Heart: Anatomy and Function in Brief
The heart is an unequal organ, which can be divided into four cavities (the right atrium, the left atrium, the right ventricle and the left ventricle) and is made up of a very particular muscle tissue: the myocardium.
The peculiarity of the myocardium lies in the ability to generate and conduct the nerve impulses by itself for the contraction of the atria and ventricles.
The source of these impulses, which are comparable to electrical signals, resides in the right atrium and is called the sinoatrial node.
The sino-atrial node has the task of marking the correct rate of contraction of the heart organ (the so-called heart rate), in order to guarantee a normal heart rhythm.
Normal heart rhythm is also called sinus rhythm.
to detect:
- The presence of cardiac arrhythmias.
A "cardiac arrhythmia is" an alteration of the normal heart rhythm (sinus rhythm).
The normal heart rhythm of an adult human has a resting contraction rate between 60 and 100 beats per minute. - A "ischemia or myocardial infarction, possibly secondary to a narrowing or complete occlusion of the coronary arteries of the heart (N.B: myocardial infarction and heart attack are synonymous).
The coronary arteries of the heart are the arterial vessels that supply the myocardium with oxygenated blood and nutrients.
In medicine, the narrowing and complete occlusion of the coronary arteries of the heart takes the generic name of coronary artery disease or coronary artery disease. - The presence of structural changes in the heart cavities, atria and / or ventricles.
The structural alterations of the heart cavities include conditions such as: dilated cardiomyopathy, hypertrophic cardiomyopathy, left ventricular hypertrophy and enlarged heart.
Under such circumstances, the walls of the atria and / or ventricles may thicken or stretch. - The outcomes of a previous heart attack.
The heart attack leaves indelible marks both anatomically and functionally.

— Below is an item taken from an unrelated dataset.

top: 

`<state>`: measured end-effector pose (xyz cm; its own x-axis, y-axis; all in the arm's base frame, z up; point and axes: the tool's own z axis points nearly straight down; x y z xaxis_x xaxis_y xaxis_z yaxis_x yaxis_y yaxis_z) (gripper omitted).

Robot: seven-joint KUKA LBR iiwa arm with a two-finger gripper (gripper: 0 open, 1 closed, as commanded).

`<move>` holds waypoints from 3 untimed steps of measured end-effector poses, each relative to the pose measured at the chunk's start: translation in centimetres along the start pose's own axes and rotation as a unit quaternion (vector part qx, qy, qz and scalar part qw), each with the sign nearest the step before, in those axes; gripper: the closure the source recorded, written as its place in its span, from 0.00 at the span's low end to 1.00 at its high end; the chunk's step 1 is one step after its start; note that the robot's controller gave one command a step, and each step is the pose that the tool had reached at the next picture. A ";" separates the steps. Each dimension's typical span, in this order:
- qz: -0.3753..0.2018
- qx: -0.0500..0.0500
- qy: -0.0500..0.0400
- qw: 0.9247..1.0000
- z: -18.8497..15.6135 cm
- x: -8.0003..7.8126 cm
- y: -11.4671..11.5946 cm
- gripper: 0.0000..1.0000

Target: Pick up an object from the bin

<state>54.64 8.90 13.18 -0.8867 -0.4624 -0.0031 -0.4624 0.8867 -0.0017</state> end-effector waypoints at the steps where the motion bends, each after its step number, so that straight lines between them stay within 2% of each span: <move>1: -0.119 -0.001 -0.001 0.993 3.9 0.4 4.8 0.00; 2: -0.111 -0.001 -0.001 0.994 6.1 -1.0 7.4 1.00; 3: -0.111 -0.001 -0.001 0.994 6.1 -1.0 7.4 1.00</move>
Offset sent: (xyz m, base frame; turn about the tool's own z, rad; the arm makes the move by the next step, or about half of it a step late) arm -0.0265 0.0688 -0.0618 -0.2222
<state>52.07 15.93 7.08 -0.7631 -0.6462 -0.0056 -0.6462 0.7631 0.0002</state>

Patients who have suffered a myocardial infarction should periodically undergo an electrocardiogram to monitor the condition of their heart. - The presence of cardiac conditions, characterized by an "alteration of electrical conduction. Some examples of these cardiac conditions are: long QT syndrome and bundle branch blocks (right or left).
In addition, the electrocardiogram allows you to evaluate:
- The operation of pacemakers and similar devices (such as the implantable cardioverter defibrillator), in subjects who clearly carry them.
- The effects on the heart of those drugs that could, in some circumstances, alter the frequency or electrical conduction of the heart.
In number of 12 or 15, the electrodes for an ECG at rest are in fact metal plates, applicable to the skin in various ways: through an adhesive portion (in this case they resemble patches), through suction cups or through an adhesive gel.
After applying the electrodes to the patient, the "usual" medical assistant or cardiologist starts the electrocardiograph and the recording begins.
The recording phase usually lasts a few seconds, which is long enough to obtain a trace sufficient for an evaluation of heart function.
During the actual procedure, the patient must breathe regularly - unless otherwise indicated - but must not move or speak, as doing so could distort the outcome of the examination.
The duration of an electrocardiogram at rest, from when the patient enters the doctor's office until the recording ends, is a few minutes.
Curiosity: if the patient under examination is a man with a particularly rich chest, the medical assistant shaves the aforementioned anatomical area, to avoid the risk of premature detachment of the electrodes.
Dynamic Electrocardiogram According to Holter
Figure: electrodes of a typical resting EKG instrument. The reader may notice how these metal plates have the outward appearance of patches.
The Holter electrocardiogram is a type of electrocardiogram which, thanks to the use of a portable electrocardiograph, allows the monitoring of cardiac function over a certain period of time, generally 24-48 hours.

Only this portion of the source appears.